I grow Fritillaria  michailovskyi   fresh every year in a pot  because it is so pretty. I might risk planting it outside this year as I never seem to be able to keep it in the greenhouse. It comes from the mountainous regions of Turkey. I love its shiny, red bell-shaped flowers edged in bright yellow.

Fritillaria michailovskyi

 Fritillaria stenanthera needs the protection of a greenhouse or cold frame and even thought I nurtured it in a pot, I still managed to kill it.

Fritillaria stenanthera

Another beauty which I lost is Fritillaria pallidiflora, but to be fair this could be because I kept digging it up as I moved house four times in three years and the poor thing probably got dizzy; I can’t blame it, so did I.

Fritillaria pallidiflora

Not only have I lost this next one but I cannot remember its name, but I think it is Fritillaria conica.
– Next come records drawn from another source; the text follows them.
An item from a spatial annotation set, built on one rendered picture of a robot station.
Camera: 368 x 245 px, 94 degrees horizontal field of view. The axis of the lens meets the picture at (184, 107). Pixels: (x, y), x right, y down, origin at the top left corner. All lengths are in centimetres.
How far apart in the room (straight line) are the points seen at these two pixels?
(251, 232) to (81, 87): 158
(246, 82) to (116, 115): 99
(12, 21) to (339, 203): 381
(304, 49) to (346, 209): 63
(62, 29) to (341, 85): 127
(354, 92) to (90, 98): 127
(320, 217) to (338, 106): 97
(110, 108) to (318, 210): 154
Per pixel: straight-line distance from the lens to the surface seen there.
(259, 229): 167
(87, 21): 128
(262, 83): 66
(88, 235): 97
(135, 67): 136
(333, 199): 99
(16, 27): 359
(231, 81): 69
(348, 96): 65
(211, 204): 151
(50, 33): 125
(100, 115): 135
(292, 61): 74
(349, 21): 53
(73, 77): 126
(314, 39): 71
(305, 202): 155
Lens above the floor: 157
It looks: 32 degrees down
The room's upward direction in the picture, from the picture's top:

The friend who gave it to me said it comes from Southern Greece so perhaps it got frostbite.

But  fortunately, there are easy ones too. I always thought that this next one was called Fritillaria verticillata but I have discovered that this is a synonym and the correct name is Fritillaria thunbergii. Whatever its name, it is gorgeous and the clump gets bigger every year. With the long tendrils it looks like a climber and in the wild these tendrils are used to hold the plant steady where it grows  in long grass. The bell-like flowers are cream with green veining. I believe they are grown in China and Japan as a remedy for coughs. I would rather put up with the cough and enjoy the flowers. It is easy to look after as it seems to thrive on neglect and resents a rich diet.

Fritillaria thunbergii

Fritillaria persica is an impressive sight as it grows so tall.  It has beautiful dark purple bell-shaped flowers and it looks like a giant Grape Hyacinth. If you can find the cultivar ‘Adiyaman’ you  will get a more substantial plant and more reliable flowering.

Fritillaria persica ‘Adiyaman’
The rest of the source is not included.